### Task description
Go to the line below containing "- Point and" and print exactly from there through the line containing "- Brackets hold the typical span", both included. Print nothing else.
** Opening Dataset extract block **
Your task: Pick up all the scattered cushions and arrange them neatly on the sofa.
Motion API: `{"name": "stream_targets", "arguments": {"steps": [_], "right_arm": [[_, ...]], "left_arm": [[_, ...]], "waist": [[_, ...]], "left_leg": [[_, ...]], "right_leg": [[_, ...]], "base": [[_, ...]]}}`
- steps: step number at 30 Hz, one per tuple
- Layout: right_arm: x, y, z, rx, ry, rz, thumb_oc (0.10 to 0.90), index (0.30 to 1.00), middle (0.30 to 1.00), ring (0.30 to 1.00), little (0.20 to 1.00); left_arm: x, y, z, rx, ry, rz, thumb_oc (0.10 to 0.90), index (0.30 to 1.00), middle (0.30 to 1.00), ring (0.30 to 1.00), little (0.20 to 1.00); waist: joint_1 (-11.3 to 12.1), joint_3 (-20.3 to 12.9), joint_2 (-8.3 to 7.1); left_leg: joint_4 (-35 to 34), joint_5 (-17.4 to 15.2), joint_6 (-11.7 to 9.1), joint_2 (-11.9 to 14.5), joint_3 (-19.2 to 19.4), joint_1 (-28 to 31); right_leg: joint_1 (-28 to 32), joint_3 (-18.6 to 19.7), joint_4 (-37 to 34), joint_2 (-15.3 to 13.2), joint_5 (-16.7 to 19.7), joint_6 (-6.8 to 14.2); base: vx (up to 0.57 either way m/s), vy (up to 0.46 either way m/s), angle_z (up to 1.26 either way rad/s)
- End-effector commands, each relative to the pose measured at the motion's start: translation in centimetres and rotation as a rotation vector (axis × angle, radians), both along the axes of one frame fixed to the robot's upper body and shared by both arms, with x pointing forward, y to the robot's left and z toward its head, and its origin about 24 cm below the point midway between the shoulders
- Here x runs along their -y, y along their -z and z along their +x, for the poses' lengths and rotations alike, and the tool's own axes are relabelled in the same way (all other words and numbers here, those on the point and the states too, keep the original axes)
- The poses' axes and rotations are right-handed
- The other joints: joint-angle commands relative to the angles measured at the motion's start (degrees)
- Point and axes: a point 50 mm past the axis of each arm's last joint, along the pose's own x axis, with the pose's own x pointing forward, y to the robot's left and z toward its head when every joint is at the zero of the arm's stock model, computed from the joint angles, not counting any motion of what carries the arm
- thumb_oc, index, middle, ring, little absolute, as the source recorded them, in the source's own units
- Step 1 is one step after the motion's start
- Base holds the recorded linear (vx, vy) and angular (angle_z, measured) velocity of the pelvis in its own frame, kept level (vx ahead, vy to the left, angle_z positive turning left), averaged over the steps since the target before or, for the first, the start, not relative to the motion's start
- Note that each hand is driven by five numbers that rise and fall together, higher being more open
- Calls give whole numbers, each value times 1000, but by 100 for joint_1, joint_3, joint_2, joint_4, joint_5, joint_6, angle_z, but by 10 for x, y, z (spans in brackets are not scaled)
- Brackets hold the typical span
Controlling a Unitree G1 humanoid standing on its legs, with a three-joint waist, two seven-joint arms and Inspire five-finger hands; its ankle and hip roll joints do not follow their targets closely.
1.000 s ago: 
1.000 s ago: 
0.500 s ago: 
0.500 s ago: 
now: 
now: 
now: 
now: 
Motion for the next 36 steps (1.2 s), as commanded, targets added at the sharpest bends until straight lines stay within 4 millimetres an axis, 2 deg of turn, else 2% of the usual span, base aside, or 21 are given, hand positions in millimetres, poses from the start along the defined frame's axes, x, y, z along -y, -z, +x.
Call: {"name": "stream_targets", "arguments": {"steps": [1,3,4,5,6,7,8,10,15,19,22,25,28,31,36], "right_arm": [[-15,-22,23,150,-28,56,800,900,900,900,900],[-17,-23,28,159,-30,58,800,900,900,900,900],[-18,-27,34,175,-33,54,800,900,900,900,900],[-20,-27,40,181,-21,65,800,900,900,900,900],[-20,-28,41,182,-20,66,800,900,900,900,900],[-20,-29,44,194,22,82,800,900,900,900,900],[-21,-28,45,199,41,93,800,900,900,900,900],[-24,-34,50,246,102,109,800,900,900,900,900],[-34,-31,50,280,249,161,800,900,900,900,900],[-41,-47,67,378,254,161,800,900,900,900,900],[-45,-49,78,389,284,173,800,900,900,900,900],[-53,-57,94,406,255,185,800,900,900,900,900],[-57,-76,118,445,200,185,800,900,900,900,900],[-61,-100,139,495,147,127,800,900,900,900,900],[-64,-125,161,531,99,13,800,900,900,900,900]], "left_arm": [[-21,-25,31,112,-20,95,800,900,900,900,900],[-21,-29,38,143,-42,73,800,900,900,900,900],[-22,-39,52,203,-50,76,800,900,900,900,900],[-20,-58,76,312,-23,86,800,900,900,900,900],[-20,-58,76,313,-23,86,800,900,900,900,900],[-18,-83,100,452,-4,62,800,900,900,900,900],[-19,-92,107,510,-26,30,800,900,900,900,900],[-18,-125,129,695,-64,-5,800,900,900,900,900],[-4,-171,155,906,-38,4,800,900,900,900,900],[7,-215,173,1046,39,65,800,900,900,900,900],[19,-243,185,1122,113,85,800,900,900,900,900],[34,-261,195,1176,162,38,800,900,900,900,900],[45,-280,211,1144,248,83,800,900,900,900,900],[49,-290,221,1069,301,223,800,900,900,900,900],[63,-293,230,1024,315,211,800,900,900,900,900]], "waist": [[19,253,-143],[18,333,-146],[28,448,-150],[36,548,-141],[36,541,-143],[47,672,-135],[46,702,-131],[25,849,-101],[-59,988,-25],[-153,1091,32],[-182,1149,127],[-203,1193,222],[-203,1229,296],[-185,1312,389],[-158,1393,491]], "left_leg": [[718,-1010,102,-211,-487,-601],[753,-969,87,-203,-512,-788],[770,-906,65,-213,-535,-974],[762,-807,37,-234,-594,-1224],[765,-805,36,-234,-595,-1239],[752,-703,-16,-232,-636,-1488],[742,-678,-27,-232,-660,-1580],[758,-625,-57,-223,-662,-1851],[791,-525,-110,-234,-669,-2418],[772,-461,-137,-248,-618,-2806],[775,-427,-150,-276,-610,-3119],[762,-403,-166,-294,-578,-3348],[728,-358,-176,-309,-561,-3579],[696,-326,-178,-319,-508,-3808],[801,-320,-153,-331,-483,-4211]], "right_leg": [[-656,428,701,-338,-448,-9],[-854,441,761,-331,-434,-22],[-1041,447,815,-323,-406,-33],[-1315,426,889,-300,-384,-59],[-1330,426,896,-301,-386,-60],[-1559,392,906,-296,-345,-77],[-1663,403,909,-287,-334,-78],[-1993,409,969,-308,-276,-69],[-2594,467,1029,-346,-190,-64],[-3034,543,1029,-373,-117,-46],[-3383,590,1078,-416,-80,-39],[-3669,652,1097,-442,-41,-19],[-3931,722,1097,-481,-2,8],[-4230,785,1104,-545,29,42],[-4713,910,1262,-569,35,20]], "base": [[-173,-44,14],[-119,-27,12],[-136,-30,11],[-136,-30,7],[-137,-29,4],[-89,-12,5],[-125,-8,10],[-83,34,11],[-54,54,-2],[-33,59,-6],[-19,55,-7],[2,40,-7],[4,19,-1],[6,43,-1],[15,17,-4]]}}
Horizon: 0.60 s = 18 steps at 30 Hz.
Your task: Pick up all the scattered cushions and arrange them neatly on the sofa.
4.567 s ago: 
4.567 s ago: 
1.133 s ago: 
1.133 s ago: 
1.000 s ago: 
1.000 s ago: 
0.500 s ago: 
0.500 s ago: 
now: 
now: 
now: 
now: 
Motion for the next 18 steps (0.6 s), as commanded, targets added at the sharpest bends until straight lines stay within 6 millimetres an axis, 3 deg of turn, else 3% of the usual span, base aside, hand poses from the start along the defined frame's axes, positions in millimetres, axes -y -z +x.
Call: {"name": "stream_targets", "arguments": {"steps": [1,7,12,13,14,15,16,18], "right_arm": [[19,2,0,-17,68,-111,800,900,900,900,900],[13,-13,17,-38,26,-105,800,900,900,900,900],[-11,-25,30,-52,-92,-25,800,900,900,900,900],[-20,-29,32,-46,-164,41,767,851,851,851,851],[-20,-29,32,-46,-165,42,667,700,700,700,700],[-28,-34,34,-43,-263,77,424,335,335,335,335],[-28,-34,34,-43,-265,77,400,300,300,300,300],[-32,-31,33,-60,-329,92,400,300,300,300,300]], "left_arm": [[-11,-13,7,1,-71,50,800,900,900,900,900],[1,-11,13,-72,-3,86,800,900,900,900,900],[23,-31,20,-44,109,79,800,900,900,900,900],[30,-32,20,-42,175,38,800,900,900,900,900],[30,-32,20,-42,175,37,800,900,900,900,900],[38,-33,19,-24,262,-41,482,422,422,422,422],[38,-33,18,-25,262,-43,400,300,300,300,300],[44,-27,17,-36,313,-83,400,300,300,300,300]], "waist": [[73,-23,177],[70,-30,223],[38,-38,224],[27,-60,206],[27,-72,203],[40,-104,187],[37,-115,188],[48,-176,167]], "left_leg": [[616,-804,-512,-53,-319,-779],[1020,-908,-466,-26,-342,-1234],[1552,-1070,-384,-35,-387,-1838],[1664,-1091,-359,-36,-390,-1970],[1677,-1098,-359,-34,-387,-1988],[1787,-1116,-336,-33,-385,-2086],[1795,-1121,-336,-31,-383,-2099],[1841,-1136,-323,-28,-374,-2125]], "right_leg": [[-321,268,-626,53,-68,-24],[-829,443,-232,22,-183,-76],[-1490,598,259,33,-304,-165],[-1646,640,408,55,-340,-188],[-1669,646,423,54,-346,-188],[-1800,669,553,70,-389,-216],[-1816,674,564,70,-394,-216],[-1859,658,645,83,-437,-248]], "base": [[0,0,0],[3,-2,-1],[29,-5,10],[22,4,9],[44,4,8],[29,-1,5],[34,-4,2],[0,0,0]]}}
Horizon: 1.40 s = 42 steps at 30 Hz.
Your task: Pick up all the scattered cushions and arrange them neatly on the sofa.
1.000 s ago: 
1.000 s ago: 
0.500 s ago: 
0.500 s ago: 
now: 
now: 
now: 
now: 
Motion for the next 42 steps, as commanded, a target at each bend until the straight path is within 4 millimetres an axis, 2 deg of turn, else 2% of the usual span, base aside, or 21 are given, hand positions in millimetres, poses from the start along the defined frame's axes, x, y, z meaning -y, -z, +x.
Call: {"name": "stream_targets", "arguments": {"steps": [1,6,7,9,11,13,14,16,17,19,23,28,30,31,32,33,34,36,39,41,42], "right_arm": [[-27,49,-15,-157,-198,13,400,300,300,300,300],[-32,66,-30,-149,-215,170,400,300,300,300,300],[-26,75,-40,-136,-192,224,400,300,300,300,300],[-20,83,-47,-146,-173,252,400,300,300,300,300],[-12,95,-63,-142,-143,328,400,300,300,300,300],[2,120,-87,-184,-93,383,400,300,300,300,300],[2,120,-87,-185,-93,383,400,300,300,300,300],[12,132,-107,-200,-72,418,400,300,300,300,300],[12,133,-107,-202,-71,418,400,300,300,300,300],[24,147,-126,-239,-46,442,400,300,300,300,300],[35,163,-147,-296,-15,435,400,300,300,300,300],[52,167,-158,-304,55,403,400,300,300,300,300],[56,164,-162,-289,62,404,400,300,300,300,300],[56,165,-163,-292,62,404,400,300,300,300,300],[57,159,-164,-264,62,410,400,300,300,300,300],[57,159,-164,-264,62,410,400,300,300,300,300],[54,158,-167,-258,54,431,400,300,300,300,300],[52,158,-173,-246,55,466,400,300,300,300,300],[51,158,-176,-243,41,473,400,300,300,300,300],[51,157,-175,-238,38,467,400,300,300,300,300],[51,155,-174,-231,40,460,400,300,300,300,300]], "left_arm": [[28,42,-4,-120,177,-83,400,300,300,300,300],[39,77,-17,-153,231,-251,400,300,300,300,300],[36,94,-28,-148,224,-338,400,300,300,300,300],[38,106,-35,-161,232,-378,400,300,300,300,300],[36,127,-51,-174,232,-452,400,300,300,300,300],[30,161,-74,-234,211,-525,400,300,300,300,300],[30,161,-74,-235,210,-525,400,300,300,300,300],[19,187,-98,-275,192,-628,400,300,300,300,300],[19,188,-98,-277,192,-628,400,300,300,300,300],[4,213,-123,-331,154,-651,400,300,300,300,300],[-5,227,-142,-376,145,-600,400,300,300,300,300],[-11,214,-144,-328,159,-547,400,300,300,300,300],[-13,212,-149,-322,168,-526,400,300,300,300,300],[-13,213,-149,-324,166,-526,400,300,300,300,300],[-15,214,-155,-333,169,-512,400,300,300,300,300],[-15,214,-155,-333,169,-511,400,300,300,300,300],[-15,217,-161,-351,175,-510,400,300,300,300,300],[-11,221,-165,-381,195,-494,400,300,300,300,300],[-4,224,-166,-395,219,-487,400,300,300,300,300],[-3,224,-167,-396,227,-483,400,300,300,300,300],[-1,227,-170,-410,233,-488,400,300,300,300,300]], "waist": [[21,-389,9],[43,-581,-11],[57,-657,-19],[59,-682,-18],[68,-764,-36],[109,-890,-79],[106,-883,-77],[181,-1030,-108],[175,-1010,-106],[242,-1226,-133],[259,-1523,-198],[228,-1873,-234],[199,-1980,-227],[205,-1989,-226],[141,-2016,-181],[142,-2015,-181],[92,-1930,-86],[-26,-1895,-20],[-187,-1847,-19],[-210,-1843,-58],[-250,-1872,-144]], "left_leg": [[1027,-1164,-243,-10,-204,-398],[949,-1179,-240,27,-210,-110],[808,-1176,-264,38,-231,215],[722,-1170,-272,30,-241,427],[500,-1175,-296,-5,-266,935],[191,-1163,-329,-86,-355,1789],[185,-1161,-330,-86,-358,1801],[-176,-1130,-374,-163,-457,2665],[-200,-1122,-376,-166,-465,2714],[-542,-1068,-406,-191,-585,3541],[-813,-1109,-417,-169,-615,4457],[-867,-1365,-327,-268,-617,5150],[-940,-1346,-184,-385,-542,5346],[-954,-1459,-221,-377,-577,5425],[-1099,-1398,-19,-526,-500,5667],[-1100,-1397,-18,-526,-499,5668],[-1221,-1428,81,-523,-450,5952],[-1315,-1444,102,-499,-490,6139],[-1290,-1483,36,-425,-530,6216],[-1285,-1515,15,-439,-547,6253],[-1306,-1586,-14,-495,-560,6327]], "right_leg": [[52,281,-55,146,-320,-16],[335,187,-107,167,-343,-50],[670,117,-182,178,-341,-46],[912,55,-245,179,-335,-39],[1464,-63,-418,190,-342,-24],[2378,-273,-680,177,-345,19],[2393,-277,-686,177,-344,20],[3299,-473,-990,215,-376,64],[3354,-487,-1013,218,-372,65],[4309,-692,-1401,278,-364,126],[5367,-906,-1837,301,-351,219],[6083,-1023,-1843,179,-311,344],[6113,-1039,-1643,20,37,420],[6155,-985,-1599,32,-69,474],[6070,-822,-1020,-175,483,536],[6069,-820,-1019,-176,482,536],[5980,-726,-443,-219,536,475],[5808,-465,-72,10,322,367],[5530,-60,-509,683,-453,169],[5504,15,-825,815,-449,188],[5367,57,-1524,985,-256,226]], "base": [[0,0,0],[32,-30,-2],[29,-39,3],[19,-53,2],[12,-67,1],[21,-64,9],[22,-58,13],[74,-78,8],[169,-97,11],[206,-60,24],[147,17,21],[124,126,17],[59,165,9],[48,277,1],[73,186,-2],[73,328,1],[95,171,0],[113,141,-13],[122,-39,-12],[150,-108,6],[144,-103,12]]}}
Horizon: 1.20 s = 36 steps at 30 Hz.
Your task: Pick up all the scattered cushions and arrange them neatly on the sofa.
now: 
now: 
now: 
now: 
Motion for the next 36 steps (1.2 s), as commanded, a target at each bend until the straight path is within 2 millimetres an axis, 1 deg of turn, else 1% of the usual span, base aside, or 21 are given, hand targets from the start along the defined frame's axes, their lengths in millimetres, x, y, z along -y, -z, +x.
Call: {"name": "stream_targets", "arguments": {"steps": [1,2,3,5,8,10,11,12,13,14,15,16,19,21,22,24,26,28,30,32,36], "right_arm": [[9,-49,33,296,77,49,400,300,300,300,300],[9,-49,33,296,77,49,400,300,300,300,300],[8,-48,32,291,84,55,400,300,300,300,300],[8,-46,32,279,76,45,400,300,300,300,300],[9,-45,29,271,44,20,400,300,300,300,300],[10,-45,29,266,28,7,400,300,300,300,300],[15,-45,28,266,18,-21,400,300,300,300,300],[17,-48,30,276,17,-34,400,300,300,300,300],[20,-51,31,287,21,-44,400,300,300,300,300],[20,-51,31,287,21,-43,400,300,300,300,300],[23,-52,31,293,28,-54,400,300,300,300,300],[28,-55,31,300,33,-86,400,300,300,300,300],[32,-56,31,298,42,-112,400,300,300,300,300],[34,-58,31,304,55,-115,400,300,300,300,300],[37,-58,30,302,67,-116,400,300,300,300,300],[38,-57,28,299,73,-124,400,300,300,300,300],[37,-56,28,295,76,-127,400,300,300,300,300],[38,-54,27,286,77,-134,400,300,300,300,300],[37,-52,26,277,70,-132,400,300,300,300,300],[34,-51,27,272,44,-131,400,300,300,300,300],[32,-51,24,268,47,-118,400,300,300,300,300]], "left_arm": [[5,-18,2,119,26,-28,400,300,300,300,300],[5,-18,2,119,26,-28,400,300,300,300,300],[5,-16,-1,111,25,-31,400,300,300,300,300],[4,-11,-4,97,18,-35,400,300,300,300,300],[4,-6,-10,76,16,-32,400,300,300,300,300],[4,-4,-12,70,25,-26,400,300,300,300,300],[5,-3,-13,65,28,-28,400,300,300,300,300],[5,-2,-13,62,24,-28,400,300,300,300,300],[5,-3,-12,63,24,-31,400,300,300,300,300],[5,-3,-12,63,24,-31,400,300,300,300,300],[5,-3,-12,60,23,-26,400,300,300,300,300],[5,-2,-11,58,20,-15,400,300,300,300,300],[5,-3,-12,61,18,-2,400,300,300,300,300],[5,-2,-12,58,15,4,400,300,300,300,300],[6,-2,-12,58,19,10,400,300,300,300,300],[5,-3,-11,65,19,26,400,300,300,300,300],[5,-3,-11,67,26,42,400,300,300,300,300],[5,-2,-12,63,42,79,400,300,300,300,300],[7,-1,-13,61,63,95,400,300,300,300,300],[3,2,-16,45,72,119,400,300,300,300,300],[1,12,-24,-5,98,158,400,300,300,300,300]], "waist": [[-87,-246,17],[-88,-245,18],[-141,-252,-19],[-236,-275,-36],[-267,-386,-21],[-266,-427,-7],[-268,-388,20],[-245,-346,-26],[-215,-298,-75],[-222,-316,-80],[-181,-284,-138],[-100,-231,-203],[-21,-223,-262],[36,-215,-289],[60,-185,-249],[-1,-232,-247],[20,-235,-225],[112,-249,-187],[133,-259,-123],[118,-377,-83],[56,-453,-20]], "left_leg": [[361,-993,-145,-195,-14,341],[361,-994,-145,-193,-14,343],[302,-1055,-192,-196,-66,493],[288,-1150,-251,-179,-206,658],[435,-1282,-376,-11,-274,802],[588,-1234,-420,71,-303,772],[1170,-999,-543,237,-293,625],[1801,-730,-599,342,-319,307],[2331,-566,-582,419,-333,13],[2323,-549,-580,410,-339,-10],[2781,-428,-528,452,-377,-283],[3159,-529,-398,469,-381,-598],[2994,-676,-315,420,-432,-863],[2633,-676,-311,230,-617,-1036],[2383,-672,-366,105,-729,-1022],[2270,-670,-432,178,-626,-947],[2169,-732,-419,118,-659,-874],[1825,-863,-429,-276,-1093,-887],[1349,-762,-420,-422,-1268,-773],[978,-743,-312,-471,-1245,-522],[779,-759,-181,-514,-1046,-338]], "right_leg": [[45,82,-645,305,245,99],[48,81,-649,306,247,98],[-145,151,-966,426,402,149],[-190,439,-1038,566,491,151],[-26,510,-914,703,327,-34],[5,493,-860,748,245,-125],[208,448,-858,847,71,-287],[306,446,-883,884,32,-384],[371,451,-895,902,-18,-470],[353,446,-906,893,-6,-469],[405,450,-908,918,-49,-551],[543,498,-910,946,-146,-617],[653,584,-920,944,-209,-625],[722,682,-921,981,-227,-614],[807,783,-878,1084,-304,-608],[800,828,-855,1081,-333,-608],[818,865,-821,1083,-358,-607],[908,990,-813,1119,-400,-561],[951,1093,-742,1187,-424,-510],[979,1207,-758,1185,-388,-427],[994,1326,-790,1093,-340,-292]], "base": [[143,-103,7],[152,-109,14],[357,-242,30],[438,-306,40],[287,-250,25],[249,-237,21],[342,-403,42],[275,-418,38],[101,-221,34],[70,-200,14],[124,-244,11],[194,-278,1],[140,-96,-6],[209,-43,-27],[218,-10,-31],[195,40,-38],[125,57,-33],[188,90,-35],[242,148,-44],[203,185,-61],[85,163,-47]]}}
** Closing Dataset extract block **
### Task output
- Point and axes: a point 50 mm past the axis of each arm's last joint, along the pose's own x axis, with the pose's own x pointing forward, y to the robot's left and z toward its head when every joint is at the zero of the arm's stock model, computed from the joint angles, not counting any motion of what carries the arm
- thumb_oc, index, middle, ring, little absolute, as the source recorded them, in the source's own units
- Step 1 is one step after the motion's start
- Base holds the recorded linear (vx, vy) and angular (angle_z, measured) velocity of the pelvis in its own frame, kept level (vx ahead, vy to the left, angle_z positive turning left), averaged over the steps since the target before or, for the first, the start, not relative to the motion's start
- Note that each hand is driven by five numbers that rise and fall together, higher being more open
- Calls give whole numbers, each value times 1000, but by 100 for joint_1, joint_3, joint_2, joint_4, joint_5, joint_6, angle_z, but by 10 for x, y, z (spans in brackets are not scaled)
- Brackets hold the typical span

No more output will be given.